---------- DATA SECTION ----------

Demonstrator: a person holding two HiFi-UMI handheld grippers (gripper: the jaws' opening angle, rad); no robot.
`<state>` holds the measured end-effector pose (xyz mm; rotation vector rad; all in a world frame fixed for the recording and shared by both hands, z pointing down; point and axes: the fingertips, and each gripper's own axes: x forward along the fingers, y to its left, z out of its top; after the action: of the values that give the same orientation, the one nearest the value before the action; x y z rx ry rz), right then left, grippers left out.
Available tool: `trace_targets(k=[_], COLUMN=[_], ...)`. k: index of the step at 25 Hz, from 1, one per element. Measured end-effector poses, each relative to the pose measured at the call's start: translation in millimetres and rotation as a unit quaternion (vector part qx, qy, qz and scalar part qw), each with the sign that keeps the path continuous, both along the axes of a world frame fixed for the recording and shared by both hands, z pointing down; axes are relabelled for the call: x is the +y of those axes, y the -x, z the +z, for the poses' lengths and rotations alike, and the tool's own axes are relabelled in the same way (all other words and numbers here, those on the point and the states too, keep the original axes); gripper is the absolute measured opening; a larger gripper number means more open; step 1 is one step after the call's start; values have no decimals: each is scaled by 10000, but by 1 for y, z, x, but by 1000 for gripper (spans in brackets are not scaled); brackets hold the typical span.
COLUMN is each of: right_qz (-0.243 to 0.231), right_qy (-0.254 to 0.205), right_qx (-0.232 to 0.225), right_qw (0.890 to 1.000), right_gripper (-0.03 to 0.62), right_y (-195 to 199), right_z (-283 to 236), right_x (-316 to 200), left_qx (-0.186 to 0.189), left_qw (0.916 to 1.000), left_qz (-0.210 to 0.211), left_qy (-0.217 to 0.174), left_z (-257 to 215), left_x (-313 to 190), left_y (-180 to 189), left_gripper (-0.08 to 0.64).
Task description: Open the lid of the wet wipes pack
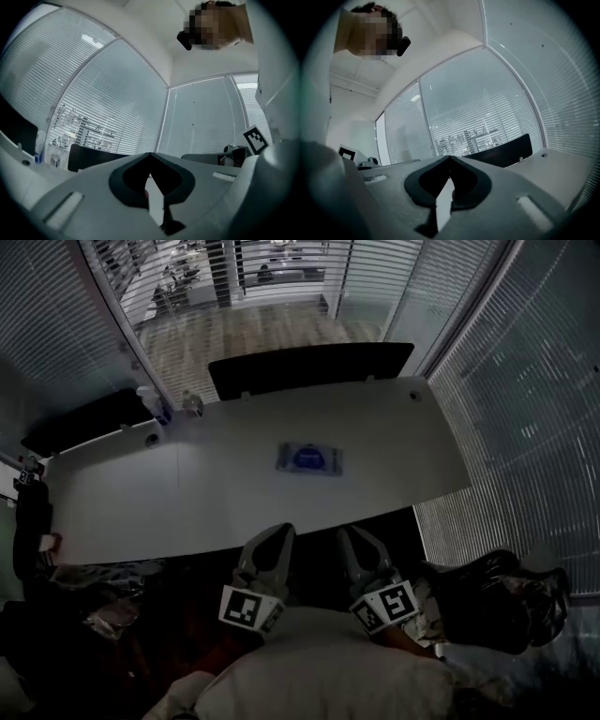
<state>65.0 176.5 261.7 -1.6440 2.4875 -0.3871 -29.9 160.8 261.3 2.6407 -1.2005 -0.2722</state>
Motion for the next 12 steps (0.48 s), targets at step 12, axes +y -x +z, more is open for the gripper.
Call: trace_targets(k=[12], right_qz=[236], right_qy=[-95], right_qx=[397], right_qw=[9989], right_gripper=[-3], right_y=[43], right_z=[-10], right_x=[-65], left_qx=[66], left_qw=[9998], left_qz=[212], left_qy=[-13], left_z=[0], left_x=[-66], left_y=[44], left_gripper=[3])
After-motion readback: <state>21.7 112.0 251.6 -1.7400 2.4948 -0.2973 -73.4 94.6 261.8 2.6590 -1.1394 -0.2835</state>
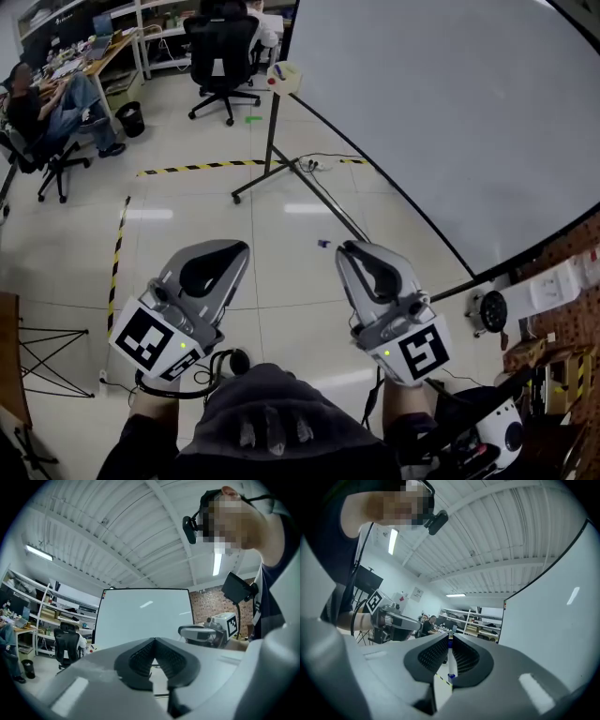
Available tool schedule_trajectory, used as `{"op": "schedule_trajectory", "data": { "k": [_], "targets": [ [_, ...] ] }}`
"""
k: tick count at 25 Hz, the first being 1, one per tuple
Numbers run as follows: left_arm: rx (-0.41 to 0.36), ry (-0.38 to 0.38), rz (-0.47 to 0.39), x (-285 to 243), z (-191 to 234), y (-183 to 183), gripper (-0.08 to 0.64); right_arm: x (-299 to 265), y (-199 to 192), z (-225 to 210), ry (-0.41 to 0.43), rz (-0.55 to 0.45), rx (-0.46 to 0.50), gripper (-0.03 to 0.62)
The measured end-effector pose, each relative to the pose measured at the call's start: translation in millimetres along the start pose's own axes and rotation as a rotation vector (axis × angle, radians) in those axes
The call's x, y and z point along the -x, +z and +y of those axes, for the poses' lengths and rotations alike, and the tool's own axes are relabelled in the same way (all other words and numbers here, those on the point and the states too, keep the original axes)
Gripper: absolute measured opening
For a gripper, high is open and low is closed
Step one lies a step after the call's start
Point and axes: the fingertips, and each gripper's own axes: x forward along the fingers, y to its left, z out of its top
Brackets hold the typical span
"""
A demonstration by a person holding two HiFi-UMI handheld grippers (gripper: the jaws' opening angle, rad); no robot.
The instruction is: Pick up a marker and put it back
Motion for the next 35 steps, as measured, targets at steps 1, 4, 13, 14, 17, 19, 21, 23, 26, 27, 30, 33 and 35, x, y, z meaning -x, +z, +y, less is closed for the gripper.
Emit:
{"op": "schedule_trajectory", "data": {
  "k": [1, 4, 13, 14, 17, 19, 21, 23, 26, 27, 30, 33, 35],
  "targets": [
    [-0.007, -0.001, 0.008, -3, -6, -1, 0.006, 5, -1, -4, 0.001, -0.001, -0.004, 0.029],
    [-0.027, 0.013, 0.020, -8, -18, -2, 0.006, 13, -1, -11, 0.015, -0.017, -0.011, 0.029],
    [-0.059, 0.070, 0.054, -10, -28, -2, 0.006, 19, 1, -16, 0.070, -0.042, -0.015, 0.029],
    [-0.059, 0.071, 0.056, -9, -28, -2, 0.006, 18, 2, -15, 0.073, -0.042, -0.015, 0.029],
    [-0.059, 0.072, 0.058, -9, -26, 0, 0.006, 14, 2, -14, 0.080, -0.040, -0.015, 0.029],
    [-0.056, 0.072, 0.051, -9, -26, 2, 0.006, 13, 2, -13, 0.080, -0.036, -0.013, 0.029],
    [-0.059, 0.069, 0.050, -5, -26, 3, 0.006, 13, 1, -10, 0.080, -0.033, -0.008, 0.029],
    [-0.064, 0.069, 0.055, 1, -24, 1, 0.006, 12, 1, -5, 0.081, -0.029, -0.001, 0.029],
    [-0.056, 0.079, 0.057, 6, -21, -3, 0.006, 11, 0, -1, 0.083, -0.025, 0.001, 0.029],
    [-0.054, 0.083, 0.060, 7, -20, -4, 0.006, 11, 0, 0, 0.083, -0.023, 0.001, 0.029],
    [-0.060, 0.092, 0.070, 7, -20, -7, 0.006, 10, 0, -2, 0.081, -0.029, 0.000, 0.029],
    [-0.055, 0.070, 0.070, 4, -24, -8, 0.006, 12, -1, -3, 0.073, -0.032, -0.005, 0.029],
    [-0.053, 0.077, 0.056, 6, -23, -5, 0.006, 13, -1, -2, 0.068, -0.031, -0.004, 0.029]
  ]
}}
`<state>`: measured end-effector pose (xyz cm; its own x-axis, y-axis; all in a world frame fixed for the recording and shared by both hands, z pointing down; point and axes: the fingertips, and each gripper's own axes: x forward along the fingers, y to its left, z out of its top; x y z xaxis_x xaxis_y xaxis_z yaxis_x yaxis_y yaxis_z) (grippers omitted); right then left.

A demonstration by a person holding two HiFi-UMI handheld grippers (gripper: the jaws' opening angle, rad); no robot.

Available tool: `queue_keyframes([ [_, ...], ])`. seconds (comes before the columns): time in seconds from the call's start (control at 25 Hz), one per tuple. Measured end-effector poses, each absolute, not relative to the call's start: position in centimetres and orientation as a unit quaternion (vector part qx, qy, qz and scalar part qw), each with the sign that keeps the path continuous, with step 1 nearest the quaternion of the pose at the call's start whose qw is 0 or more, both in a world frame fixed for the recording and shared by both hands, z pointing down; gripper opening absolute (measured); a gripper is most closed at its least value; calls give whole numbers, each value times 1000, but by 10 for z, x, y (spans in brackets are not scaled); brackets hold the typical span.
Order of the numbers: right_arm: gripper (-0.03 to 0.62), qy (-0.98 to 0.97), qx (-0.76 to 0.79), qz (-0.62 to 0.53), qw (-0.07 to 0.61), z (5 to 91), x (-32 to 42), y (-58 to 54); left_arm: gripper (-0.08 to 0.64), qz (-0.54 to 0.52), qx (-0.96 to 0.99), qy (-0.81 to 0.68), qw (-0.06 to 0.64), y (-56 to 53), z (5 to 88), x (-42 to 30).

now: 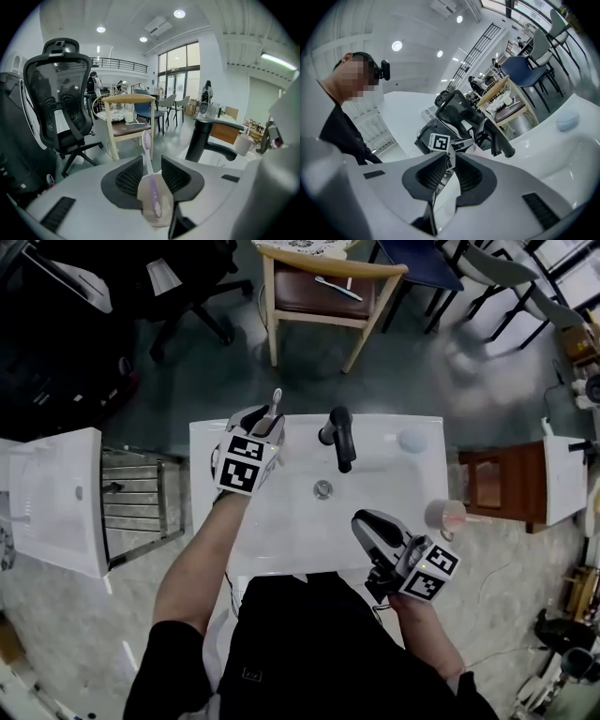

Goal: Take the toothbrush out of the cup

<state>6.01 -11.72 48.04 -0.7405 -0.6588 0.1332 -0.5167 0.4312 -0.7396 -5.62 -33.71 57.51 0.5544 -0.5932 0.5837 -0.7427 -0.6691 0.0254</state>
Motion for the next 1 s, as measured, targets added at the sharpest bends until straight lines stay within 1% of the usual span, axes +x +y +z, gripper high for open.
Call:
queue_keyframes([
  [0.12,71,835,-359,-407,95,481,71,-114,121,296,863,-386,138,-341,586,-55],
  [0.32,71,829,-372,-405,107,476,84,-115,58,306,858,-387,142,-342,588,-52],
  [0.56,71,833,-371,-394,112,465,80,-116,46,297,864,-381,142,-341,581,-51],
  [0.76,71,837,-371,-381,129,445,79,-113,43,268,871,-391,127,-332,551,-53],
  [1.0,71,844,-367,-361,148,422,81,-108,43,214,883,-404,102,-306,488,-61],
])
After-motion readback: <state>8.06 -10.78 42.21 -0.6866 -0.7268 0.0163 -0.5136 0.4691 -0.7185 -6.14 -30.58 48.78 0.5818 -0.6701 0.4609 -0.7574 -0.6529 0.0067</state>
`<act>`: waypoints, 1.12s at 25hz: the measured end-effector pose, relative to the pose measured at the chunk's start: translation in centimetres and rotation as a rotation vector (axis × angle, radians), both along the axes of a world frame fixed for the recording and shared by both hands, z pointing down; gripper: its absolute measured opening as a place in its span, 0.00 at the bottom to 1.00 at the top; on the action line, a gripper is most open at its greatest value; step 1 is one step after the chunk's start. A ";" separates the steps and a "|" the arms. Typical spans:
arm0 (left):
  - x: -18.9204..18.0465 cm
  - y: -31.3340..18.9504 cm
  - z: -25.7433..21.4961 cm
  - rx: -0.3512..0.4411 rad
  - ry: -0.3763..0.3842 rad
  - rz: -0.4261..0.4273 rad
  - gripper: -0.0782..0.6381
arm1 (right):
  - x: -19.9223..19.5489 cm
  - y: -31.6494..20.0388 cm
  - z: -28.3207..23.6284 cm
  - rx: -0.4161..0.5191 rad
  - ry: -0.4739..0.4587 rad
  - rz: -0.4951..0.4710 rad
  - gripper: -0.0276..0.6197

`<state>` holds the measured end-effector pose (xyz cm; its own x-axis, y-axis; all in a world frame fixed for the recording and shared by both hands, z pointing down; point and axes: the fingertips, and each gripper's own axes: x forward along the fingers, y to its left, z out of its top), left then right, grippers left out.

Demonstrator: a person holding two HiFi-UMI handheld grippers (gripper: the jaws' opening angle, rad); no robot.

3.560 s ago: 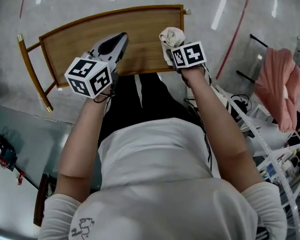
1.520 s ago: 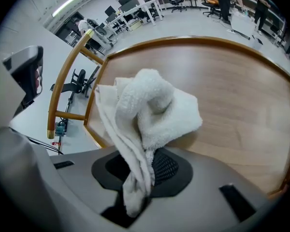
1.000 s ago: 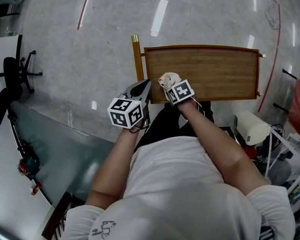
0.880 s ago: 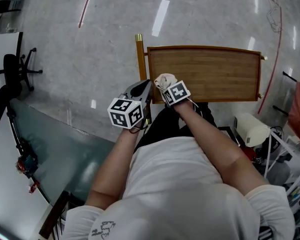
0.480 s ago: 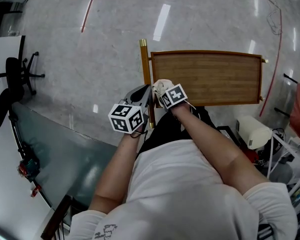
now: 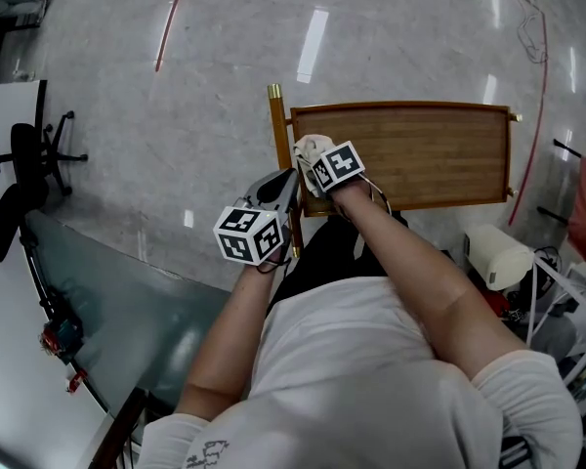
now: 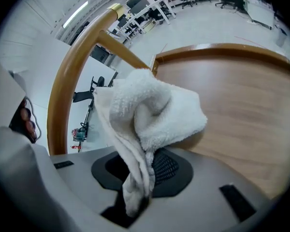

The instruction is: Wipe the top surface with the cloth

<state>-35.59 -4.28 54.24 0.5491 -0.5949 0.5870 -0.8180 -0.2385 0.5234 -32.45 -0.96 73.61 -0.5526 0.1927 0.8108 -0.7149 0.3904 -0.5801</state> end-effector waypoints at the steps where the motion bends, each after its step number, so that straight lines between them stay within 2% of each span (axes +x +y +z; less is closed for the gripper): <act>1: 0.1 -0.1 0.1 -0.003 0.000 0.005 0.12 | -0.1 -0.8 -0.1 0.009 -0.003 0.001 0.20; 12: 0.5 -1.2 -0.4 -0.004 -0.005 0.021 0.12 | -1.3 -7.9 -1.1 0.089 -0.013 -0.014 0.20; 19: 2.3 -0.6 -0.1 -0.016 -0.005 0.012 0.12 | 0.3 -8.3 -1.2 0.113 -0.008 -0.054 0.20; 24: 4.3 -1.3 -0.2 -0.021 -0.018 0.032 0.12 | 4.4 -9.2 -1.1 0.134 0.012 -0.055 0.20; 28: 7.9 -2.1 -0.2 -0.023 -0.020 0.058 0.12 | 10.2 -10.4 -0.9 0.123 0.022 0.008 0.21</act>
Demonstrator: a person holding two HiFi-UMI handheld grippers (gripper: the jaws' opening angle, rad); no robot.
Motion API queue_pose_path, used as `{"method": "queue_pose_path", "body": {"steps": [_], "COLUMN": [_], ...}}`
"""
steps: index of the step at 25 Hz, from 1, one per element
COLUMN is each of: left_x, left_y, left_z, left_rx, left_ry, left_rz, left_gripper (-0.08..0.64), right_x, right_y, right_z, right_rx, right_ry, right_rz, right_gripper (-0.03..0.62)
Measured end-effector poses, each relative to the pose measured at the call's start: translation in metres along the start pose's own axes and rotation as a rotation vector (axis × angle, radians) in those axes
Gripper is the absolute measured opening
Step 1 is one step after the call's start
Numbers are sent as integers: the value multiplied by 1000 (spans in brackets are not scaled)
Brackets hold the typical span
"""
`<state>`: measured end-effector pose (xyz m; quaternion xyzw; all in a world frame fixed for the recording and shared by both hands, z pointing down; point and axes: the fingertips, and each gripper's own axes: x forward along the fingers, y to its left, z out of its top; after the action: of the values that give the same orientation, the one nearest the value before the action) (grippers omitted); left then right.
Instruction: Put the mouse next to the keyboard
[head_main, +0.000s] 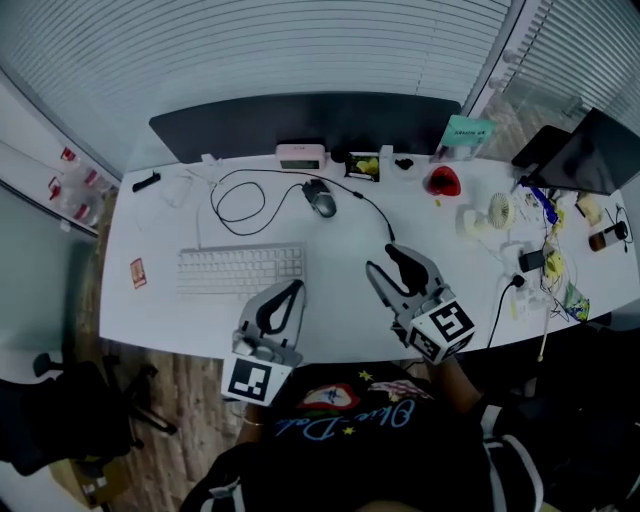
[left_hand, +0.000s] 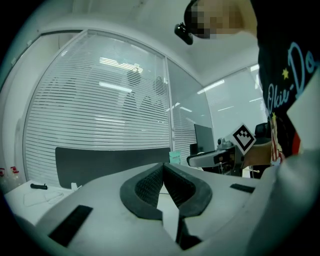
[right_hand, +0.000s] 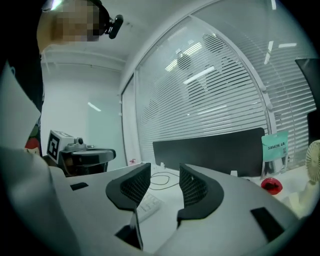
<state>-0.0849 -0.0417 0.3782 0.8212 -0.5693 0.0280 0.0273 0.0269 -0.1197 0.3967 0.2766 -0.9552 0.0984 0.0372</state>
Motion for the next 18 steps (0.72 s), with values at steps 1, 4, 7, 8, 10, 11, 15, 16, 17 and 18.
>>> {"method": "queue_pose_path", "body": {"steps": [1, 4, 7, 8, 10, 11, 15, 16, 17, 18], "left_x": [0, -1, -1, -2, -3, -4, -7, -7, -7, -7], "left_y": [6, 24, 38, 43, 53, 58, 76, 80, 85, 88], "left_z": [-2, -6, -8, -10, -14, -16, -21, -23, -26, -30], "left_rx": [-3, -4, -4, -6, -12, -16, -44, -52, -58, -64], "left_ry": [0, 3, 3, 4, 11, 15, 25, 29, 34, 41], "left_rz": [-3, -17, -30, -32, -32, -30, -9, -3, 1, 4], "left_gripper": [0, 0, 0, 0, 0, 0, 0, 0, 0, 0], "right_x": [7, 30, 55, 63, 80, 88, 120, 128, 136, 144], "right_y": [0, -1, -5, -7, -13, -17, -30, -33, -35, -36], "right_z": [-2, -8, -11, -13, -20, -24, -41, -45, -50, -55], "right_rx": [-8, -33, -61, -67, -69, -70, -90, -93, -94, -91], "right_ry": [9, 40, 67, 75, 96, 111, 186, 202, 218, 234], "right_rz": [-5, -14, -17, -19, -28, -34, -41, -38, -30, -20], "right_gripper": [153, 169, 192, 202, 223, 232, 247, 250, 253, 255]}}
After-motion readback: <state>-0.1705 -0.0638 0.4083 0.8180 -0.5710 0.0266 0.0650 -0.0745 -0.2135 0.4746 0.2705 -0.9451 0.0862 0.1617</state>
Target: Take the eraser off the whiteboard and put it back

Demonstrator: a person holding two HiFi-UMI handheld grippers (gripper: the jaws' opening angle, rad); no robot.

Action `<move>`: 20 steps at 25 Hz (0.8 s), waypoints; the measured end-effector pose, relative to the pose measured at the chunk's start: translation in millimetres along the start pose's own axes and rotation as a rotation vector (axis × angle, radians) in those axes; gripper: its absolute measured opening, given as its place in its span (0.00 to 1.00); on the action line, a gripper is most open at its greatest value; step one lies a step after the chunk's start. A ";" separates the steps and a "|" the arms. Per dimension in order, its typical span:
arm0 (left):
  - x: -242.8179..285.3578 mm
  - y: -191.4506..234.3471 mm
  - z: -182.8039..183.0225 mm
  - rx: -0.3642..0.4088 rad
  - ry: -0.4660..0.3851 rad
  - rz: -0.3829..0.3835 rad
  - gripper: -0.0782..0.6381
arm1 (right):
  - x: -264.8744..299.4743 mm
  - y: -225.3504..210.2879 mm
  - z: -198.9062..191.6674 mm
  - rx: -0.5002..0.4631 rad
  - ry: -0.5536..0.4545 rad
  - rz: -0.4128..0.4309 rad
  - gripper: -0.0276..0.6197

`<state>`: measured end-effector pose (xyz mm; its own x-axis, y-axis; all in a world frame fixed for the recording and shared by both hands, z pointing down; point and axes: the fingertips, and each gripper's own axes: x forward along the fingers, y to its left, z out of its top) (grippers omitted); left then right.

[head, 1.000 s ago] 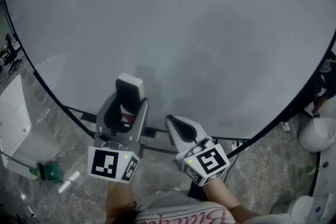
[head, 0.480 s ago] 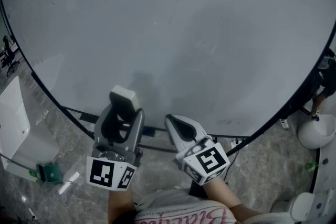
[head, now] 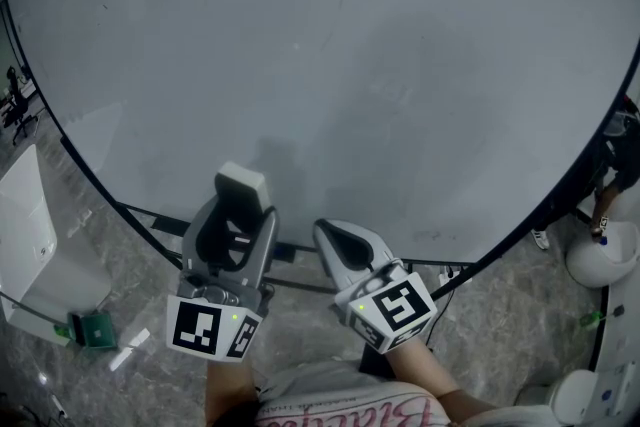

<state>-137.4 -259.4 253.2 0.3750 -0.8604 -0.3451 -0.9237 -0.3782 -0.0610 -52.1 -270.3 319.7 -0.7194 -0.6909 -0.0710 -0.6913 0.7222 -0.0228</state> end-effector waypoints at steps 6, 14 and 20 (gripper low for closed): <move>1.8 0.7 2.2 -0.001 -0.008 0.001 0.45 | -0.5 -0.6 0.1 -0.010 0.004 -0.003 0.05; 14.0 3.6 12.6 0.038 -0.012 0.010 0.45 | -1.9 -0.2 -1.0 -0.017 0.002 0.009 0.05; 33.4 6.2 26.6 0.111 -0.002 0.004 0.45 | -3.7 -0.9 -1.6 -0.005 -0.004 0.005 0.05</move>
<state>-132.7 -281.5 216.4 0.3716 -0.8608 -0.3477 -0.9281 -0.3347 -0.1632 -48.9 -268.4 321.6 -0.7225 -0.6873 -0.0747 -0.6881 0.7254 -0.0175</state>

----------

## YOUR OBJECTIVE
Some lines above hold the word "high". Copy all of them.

## TASK ANSWER
For a gripper, high is open and low is closed
Motion for the next 1 s, as measured, targets added at the sharpest bends until straight lines stay within 1% of the usual span, axes +x +y +z, gripper high for open.

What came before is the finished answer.